→ EXERCISE AIM:
In the material below, the lines from the one containing "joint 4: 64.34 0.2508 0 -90" through the one containing "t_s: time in" are to be given again exactly, ends included, and no others.

→ DATA BLOCK:
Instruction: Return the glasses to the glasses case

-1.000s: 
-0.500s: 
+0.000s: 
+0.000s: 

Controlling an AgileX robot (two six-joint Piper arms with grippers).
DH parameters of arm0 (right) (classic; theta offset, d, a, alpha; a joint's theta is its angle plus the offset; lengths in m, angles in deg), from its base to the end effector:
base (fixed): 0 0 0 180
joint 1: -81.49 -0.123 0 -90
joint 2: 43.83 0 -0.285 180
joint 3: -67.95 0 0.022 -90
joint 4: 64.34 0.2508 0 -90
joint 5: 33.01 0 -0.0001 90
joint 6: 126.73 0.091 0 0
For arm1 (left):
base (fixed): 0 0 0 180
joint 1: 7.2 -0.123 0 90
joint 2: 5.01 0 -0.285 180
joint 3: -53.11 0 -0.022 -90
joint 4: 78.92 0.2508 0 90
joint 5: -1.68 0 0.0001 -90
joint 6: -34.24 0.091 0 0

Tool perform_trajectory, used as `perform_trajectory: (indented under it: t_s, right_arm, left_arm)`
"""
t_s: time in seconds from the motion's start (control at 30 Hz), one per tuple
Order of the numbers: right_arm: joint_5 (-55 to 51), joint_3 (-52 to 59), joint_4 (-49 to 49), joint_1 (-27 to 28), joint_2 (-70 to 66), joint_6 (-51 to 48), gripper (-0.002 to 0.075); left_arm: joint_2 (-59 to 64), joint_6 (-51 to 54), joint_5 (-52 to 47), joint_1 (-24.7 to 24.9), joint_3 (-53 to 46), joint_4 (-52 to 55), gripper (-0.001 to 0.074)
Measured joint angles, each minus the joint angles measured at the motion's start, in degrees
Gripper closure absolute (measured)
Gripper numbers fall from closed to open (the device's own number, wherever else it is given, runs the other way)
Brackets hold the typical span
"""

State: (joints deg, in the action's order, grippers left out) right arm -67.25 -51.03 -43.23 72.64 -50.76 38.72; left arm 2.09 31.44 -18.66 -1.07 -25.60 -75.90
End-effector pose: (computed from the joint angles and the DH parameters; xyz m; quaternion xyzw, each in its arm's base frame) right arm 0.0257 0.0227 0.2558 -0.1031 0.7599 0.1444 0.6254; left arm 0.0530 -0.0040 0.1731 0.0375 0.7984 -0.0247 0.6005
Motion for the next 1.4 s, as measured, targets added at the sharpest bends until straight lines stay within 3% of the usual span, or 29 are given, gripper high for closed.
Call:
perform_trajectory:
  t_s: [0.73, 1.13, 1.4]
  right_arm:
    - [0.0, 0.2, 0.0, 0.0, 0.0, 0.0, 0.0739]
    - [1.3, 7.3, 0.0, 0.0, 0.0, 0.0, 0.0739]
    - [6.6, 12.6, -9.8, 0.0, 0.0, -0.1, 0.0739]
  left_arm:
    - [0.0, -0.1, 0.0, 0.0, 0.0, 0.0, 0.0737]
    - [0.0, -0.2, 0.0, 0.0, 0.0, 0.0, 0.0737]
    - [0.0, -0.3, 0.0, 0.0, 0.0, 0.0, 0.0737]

→ WRITTEN ANSWER:
joint 4: 64.34 0.2508 0 -90
joint 5: 33.01 0 -0.0001 90
joint 6: 126.73 0.091 0 0
For arm1 (left):
base (fixed): 0 0 0 180
joint 1: 7.2 -0.123 0 90
joint 2: 5.01 0 -0.285 180
joint 3: -53.11 0 -0.022 -90
joint 4: 78.92 0.2508 0 90
joint 5: -1.68 0 0.0001 -90
joint 6: -34.24 0.091 0 0

Tool perform_trajectory, used as `perform_trajectory: (indented under it: t_s, right_arm, left_arm)`
"""
t_s: time in seconds from the motion's start (control at 30 Hz), one per tuple

That is the complete answer to the exercise.